** Assigned task **
All the data below should be printed again without a single difference.

(Data records)
###

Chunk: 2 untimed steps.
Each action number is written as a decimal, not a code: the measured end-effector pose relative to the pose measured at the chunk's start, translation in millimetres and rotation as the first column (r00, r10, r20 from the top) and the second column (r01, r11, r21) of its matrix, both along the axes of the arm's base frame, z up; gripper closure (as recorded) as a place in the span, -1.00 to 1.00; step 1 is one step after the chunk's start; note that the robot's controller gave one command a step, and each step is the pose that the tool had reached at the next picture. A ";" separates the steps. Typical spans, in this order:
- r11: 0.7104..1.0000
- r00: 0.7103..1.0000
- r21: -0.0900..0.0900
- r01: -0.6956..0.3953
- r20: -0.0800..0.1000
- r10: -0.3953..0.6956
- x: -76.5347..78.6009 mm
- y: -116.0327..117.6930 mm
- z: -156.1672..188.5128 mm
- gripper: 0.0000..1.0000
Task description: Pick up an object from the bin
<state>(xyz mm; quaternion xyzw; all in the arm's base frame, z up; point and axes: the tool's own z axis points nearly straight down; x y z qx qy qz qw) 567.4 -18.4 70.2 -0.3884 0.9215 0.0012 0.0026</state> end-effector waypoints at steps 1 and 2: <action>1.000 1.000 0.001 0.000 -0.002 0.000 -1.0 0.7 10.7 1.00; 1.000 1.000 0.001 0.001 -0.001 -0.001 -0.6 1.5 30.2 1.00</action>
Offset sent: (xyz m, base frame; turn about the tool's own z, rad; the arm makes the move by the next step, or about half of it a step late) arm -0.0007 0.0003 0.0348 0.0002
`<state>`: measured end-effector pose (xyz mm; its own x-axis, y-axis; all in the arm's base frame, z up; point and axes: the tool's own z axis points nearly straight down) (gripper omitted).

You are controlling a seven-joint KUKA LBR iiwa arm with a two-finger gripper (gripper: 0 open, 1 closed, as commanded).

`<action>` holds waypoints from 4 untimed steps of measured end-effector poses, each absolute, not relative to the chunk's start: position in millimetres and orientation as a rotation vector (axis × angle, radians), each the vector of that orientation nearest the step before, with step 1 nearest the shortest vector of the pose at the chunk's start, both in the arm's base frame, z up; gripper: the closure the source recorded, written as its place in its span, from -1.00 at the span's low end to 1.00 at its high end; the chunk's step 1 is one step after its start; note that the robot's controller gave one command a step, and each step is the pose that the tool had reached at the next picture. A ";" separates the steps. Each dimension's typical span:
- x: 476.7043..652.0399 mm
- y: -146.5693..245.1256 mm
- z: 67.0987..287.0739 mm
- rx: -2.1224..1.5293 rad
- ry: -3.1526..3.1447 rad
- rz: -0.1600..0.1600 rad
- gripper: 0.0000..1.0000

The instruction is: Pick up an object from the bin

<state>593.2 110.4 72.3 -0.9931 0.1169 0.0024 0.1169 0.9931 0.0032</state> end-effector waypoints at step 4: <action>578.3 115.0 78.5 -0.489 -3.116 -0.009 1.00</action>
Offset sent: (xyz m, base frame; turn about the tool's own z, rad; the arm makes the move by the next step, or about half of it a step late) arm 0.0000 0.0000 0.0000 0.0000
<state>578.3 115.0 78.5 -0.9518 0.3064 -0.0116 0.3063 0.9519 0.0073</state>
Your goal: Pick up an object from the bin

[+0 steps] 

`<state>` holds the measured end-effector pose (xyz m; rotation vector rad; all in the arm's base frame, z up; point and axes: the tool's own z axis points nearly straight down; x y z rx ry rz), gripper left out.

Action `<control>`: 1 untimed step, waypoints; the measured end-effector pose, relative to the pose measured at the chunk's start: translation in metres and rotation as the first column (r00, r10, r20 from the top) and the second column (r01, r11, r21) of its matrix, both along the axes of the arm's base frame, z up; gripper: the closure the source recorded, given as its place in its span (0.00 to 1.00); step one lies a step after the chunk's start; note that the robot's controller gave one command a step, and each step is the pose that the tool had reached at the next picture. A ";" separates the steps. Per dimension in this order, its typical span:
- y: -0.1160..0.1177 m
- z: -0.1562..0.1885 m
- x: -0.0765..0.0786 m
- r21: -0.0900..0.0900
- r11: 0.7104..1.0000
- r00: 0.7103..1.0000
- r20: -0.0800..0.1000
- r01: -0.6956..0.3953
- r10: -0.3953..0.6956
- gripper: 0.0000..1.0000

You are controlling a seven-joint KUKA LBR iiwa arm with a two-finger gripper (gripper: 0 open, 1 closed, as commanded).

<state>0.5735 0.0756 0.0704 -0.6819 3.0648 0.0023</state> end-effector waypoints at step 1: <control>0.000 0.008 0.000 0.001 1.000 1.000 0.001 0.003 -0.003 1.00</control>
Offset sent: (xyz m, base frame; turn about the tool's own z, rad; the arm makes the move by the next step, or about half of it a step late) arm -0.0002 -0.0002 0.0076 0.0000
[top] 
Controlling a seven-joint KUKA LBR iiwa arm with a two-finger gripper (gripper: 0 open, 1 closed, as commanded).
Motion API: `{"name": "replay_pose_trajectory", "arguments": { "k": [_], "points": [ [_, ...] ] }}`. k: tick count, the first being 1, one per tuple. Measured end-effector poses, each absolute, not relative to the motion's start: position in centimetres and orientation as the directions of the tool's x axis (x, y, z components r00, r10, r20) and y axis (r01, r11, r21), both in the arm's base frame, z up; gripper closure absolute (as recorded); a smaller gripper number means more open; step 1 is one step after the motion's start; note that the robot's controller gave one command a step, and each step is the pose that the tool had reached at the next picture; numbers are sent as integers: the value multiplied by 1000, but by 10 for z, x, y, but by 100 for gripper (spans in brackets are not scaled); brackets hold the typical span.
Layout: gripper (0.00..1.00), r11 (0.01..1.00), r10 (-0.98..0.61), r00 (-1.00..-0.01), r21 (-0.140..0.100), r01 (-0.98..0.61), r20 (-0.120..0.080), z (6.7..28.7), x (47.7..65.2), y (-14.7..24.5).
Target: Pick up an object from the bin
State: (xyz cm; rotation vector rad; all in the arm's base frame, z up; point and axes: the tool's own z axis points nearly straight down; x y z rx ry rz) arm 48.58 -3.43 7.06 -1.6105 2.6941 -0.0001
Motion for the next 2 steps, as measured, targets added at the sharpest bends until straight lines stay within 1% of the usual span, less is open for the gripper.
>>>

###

** Answer to this problem **
Chunk: 2 untimed steps.
Each action number is written as a decimal, not a code: the measured end-effector pose relative to the pose measured at the chunk's start, translation in millimetres and rotation as the first column (r00, r10, r20 from the top) and the second column (r01, r11, r21) of its matrix, both along the axes of the arm's base frame, z up; gripper closure (as recorded) as a place in the span, -1.00 to 1.00; step 1 is one step after the chunk's start; note that the robot's controller gave one command a step, and each step is the pose that the tool had reached at the next picture. A ";" separates the steps. Typical spans, in this order:
- r11: 0.7104..1.0000
- r00: 0.7103..1.0000
- r21: -0.0900..0.0900
- r01: -0.6956..0.3953
- r20: -0.0800..0.1000
- r10: -0.3953..0.6956
- x: -76.5347..78.6009 mm
- y: -116.0327..117.6930 mm
- z: -156.1672..188.5128 mm
- gripper: 0.0000..1.0000
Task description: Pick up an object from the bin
<state>(xyz mm; quaternion xyzw; all in the arm's base frame, z up; point and axes: the tool's own z axis points nearly straight down; x y z qx qy qz qw) 567.4 -18.4 70.2 -0.3884 0.9215 0.0012 0.0026</state> end-effector waypoints at steps 1 and 2: <action>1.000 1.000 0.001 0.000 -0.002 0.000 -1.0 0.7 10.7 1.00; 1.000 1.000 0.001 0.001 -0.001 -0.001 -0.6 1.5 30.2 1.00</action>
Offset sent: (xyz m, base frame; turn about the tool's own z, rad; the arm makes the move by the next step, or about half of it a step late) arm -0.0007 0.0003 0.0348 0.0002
`<state>`: measured end-effector pose (xyz mm; its own x-axis, y-axis; all in the arm's base frame, z up; point and axes: the tool's own z axis points nearly straight down) (gripper omitted).

You are controlling a seven-joint KUKA LBR iiwa arm with a two-finger gripper (gripper: 0 open, 1 closed, as commanded).

`<action>` holds waypoints from 4 untimed steps of measured end-effector poses, each absolute, not relative to the chunk's start: position in millimetres and orientation as a rotation vector (axis × angle, radians), each the vector of that orientation nearest the step before, with step 1 nearest the shortest vector of the pose at the chunk's start, both in the arm's base frame, z up; gripper: the closure the source recorded, written as its place in its span, from -1.00 at the span's low end to 1.00 at its high end; the chunk's step 1 is one step after its start; note that the robot's controller gave one command a step, and each step is the pose that the tool had reached at the next picture. A ";" separates the steps. Each dimension's typical span:
- x: 476.7043..652.0399 mm
- y: -146.5693..245.1256 mm
- z: 67.0987..287.0739 mm
- rx: -2.1224..1.5293 rad
- ry: -3.1526..3.1447 rad
- rz: -0.1600..0.1600 rad
- gripper: 0.0000..1.0000

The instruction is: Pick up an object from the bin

<state>593.2 110.4 72.3 -0.9931 0.1169 0.0024 0.1169 0.9931 0.0032</state> end-effector waypoints at step 4: <action>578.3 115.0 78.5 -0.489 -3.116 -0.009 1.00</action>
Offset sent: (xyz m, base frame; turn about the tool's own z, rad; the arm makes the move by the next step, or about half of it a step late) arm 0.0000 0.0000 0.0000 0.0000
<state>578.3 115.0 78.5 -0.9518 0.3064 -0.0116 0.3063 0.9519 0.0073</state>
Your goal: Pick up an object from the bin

[+0 steps] 

`<state>` holds the measured end-effector pose (xyz m; rotation vector rad; all in the arm's base frame, z up; point and axes: the tool's own z axis points nearly straight down; x y z rx ry rz), gripper left out.

Action `<control>`: 1 untimed step, waypoints; the measured end-effector pose, relative to the pose measured at the chunk's start: translation in metres and rotation as the first column (r00, r10, r20 from the top) and the second column (r01, r11, r21) of its matrix, both along the axes of the arm's base frame, z up; gripper: the closure the source recorded, given as its place in its span (0.00 to 1.00); step one lies a step after the chunk's start; note that the robot's controller gave one command a step, and each step is the pose that the tool had reached at the next picture. A ";" separates the steps. Per dimension in this order, its typical span:
- y: -0.1160..0.1177 m
- z: -0.1562..0.1885 m
- x: -0.0765..0.0786 m
- r21: -0.0900..0.0900
- r11: 0.7104..1.0000
- r00: 0.7103..1.0000
- r20: -0.0800..0.1000
- r01: -0.6956..0.3953
- r10: -0.3953..0.6956
- gripper: 0.0000..1.0000

You are controlling a seven-joint KUKA LBR iiwa arm with a two-finger gripper (gripper: 0 open, 1 closed, as commanded).

<state>0.5735 0.0756 0.0704 -0.6819 3.0648 0.0023</state> end-effector waypoints at step 1: <control>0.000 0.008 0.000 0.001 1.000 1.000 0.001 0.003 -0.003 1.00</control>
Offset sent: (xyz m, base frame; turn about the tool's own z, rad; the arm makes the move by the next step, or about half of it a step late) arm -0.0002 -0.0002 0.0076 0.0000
[top] 
Controlling a seven-joint KUKA LBR iiwa arm with a two-finger gripper (gripper: 0 open, 1 closed, as commanded).
Motion API: `{"name": "replay_pose_trajectory", "arguments": { "k": [_], "points": [ [_, ...] ] }}`. k: tick count, the first being 1, one per tuple. Measured end-effector poses, each absolute, not relative to the motion's start: position in centimetres and orientation as the directions of the tool's x axis (x, y, z components r00, r10, r20) and y axis (r01, r11, r21), both in the arm's base frame, z up; gripper closure absolute (as recorded); a smaller gripper number means more open; step 1 is one step after the motion's start; note that the robot's controller gave one command a step, and each step is the pose that the tool had reached at the next picture; numbers are sent as integers: the value multiplied by 1000, but by 10 for z, x, y, but by 100 for gripper (spans in brackets are not scaled); brackets hold the typical span.
Layout: gripper (0.00..1.00), r11 (0.01..1.00), r10 (-0.98..0.61), r00 (-1.00..-0.01), r21 (-0.140..0.100), r01 (-0.98..0.61), r20 (-0.120..0.080), z (6.7..28.7), x (47.7..65.2), y (-14.7..24.5).
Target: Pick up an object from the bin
State: (xyz cm; rotation vector rad; all in the arm's base frame, z up; point and axes: the tool's own z axis points nearly straight down; x y z rx ry rz) arm 48.58 -3.43 7.06 -1.6105 2.6941 -0.0001
Motion for the next 2 steps, as measured, targets added at the sharpest bends until straight lines stay within 1% of the usual span, less is open for the gripper.
>>>

This completes the output.